Portugal dominava por completo mas era incompleto no seu domínio. Porque faltava velocidade quando chegava ao último terço, porque faltava mobilidade que fosse capaz de dissuadir as marcações apertadas sobretudo na área, porque faltava mais meia distância para poder atrair os defensores contrários e abrir espaços. O domínio nacional era evidente mas sem resultados práticos e nem mesmo a troca de Bruno Fernandes ao intervalo por Moutinho, para ter essa capacidade de remate de fora, mudou o jogo. Aliás, até piorou. Não que o Azerbaijão tenha criado alguma oportunidade de golo (nem um remate enquadrado conseguiu fazer ao longo de toda a partida) mas pelo menos teve o mérito de subir um pouco mais as linhas, defender melhor e travar ainda mais uma equipa nacional que já não estava muito inspirada e que teve a partir daí uma melhor oposição dos visitantes.

A partir do banco, Fernando Santos tentava inverter aquilo que nunca poderia ser invertido perante uma onda geral de falta de inspiração que tocava a quase todos.

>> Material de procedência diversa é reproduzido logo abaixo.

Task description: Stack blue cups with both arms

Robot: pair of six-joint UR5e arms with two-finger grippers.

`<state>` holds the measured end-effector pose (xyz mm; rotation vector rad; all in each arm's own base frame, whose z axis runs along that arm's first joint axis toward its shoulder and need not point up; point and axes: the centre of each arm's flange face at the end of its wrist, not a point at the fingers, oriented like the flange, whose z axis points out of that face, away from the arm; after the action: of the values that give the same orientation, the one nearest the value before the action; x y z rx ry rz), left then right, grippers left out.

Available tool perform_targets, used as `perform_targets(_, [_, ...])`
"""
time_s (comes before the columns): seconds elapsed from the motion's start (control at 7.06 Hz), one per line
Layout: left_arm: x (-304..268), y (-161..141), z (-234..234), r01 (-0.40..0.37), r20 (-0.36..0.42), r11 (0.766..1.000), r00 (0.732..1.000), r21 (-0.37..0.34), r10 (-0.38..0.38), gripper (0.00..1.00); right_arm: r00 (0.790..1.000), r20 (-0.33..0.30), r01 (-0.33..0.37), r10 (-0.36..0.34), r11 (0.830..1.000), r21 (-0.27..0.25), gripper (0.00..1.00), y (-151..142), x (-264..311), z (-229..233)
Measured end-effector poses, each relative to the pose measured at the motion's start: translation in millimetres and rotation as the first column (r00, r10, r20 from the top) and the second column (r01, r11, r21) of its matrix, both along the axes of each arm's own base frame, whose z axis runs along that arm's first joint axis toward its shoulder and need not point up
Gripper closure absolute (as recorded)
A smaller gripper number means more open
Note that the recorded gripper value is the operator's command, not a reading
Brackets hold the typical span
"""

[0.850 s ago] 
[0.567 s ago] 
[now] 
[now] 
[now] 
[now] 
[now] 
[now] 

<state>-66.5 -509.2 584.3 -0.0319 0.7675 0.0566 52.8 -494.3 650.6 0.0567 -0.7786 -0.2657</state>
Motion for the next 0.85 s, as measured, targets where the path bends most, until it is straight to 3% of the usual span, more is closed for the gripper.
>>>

Lançou Rafa no lugar de Pedro Neto, colocou o avançado do Benfica mais na direita para dar todo o corredor esquerdo a Nuno Mendes, não resultou. Lançou João Félix no lugar de André Silva, deu outra mobilidade na frente e o jogo ofensivo ganhou maior intensidade, ainda que sem o tão desejado golo. Magomedaliyev defendeu remates fáceis de Bernardo Silva e Bruno Fernandes, travou depois um livre direto de Ronaldo por cima da trave, acabou o encontro com uma grande defesa a remate de Félix numa das melhores jogadas do jogo. Mesmo errando no lance que deu o único golo, o guarda-redes azeri acabou por ser o melhor. E isso diz bem sobre o que aconteceu esta noite em Turim, em que valeu sobretudo o resultado.